Problem statement:
A word-for-word copy of the listing that follows is required.

╭──

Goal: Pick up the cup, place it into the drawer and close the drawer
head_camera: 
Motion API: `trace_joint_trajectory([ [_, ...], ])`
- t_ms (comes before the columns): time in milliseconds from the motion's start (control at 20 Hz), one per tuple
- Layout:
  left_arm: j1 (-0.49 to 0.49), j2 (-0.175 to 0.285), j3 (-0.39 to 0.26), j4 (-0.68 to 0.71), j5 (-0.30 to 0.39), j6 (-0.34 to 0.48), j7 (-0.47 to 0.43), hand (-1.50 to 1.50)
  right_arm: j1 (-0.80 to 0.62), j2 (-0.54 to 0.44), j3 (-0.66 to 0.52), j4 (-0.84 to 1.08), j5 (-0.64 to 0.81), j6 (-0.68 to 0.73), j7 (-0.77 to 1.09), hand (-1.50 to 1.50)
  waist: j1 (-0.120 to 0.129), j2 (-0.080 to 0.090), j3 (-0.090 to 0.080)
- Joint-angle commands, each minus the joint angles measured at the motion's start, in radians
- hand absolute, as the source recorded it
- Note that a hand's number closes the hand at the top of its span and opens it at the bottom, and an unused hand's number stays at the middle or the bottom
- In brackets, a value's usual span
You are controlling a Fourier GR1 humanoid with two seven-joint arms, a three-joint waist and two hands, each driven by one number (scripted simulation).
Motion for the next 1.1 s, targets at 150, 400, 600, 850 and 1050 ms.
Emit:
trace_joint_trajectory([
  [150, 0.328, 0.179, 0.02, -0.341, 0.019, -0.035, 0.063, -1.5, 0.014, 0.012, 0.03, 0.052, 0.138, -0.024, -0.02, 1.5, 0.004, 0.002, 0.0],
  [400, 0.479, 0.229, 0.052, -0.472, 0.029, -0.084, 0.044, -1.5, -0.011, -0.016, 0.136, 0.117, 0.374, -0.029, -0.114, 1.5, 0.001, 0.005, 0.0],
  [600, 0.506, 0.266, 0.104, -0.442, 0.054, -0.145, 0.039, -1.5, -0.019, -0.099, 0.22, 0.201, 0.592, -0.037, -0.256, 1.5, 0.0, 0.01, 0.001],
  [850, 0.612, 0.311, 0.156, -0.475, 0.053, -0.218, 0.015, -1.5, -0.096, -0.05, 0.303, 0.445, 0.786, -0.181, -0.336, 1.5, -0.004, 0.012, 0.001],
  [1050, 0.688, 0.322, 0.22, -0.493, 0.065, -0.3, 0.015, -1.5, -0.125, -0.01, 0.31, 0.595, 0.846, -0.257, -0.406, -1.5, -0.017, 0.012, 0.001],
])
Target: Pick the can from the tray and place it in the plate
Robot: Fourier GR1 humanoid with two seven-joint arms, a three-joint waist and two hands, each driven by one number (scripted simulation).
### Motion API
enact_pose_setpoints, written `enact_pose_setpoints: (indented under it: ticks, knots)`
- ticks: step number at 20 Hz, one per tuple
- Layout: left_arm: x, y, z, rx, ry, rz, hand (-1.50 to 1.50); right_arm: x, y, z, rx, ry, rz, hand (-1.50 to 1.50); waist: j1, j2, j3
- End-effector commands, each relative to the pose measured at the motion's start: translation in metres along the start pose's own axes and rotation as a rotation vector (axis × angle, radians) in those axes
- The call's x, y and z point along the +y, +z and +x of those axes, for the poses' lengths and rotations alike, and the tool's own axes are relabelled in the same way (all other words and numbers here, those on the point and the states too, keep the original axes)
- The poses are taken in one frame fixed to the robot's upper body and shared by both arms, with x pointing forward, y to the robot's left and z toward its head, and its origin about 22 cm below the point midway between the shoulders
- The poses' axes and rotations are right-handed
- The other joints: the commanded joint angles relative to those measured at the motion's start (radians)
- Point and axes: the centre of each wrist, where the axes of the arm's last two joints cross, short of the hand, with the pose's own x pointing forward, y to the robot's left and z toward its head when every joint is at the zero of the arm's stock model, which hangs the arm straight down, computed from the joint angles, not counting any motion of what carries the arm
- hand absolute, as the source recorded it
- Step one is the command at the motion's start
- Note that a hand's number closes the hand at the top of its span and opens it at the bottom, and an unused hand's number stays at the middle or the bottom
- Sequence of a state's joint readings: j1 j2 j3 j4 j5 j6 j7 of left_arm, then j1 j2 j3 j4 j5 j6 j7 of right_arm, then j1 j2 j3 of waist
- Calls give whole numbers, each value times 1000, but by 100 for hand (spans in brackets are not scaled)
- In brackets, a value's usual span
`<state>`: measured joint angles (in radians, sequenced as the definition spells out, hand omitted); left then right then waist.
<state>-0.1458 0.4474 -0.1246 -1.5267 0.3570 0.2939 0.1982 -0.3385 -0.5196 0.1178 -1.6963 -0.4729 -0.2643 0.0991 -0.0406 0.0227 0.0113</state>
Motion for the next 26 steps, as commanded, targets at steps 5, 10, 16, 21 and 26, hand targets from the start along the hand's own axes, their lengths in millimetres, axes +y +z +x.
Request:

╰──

Solution for this task:
Goal: Pick up the cup, place it into the drawer and close the drawer
head_camera: 
Motion API: `trace_joint_trajectory([ [_, ...], ])`
- t_ms (comes before the columns): time in milliseconds from the motion's start (control at 20 Hz), one per tuple
- Layout:
  left_arm: j1 (-0.49 to 0.49), j2 (-0.175 to 0.285), j3 (-0.39 to 0.26), j4 (-0.68 to 0.71), j5 (-0.30 to 0.39), j6 (-0.34 to 0.48), j7 (-0.47 to 0.43), hand (-1.50 to 1.50)
  right_arm: j1 (-0.80 to 0.62), j2 (-0.54 to 0.44), j3 (-0.66 to 0.52), j4 (-0.84 to 1.08), j5 (-0.64 to 0.81), j6 (-0.68 to 0.73), j7 (-0.77 to 1.09), hand (-1.50 to 1.50)
  waist: j1 (-0.120 to 0.129), j2 (-0.080 to 0.090), j3 (-0.090 to 0.080)
- Joint-angle commands, each minus the joint angles measured at the motion's start, in radians
- hand absolute, as the source recorded it
- Note that a hand's number closes the hand at the top of its span and opens it at the bottom, and an unused hand's number stays at the middle or the bottom
- In brackets, a value's usual span
You are controlling a Fourier GR1 humanoid with two seven-joint arms, a three-joint waist and two hands, each driven by one number (scripted simulation).
Motion for the next 1.1 s, targets at 150, 400, 600, 850 and 1050 ms.
Emit:
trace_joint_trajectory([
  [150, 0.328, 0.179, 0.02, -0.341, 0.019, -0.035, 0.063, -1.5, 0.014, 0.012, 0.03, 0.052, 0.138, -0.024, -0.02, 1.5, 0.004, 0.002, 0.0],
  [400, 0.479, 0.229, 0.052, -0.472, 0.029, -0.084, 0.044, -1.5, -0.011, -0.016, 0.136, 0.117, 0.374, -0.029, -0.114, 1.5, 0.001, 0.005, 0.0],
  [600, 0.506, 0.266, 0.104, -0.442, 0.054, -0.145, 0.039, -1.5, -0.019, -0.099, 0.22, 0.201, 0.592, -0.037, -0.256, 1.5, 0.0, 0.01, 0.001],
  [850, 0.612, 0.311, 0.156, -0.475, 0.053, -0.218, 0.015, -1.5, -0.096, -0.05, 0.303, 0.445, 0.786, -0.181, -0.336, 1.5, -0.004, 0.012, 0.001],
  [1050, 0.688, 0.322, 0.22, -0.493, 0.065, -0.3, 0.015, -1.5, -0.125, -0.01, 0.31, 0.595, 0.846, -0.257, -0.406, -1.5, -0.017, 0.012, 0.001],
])
Target: Pick the can from the tray and place it in the plate
Robot: Fourier GR1 humanoid with two seven-joint arms, a three-joint waist and two hands, each driven by one number (scripted simulation).
### Motion API
enact_pose_setpoints, written `enact_pose_setpoints: (indented under it: ticks, knots)`
- ticks: step number at 20 Hz, one per tuple
- Layout: left_arm: x, y, z, rx, ry, rz, hand (-1.50 to 1.50); right_arm: x, y, z, rx, ry, rz, hand (-1.50 to 1.50); waist: j1, j2, j3
- End-effector commands, each relative to the pose measured at the motion's start: translation in metres along the start pose's own axes and rotation as a rotation vector (axis × angle, radians) in those axes
- The call's x, y and z point along the +y, +z and +x of those axes, for the poses' lengths and rotations alike, and the tool's own axes are relabelled in the same way (all other words and numbers here, those on the point and the states too, keep the original axes)
- The poses are taken in one frame fixed to the robot's upper body and shared by both arms, with x pointing forward, y to the robot's left and z toward its head, and its origin about 22 cm below the point midway between the shoulders
- The poses' axes and rotations are right-handed
- The other joints: the commanded joint angles relative to those measured at the motion's start (radians)
- Point and axes: the centre of each wrist, where the axes of the arm's last two joints cross, short of the hand, with the pose's own x pointing forward, y to the robot's left and z toward its head when every joint is at the zero of the arm's stock model, which hangs the arm straight down, computed from the joint angles, not counting any motion of what carries the arm
- hand absolute, as the source recorded it
- Step one is the command at the motion's start
- Note that a hand's number closes the hand at the top of its span and opens it at the bottom, and an unused hand's number stays at the middle or the bottom
- Sequence of a state's joint readings: j1 j2 j3 j4 j5 j6 j7 of left_arm, then j1 j2 j3 j4 j5 j6 j7 of right_arm, then j1 j2 j3 of waist
- Calls give whole numbers, each value times 1000, but by 100 for hand (spans in brackets are not scaled)
- In brackets, a value's usual span
`<state>`: measured joint angles (in radians, sequenced as the definition spells out, hand omitted); left then right then waist.
<state>-0.1458 0.4474 -0.1246 -1.5267 0.3570 0.2939 0.1982 -0.3385 -0.5196 0.1178 -1.6963 -0.4729 -0.2643 0.0991 -0.0406 0.0227 0.0113</state>
Motion for the next 26 steps, as commanded, targets at steps 5, 10, 16, 21 and 26, hand targets from the start along the hand's own axes, their lengths in millimetres, axes +y +z +x.
Request:

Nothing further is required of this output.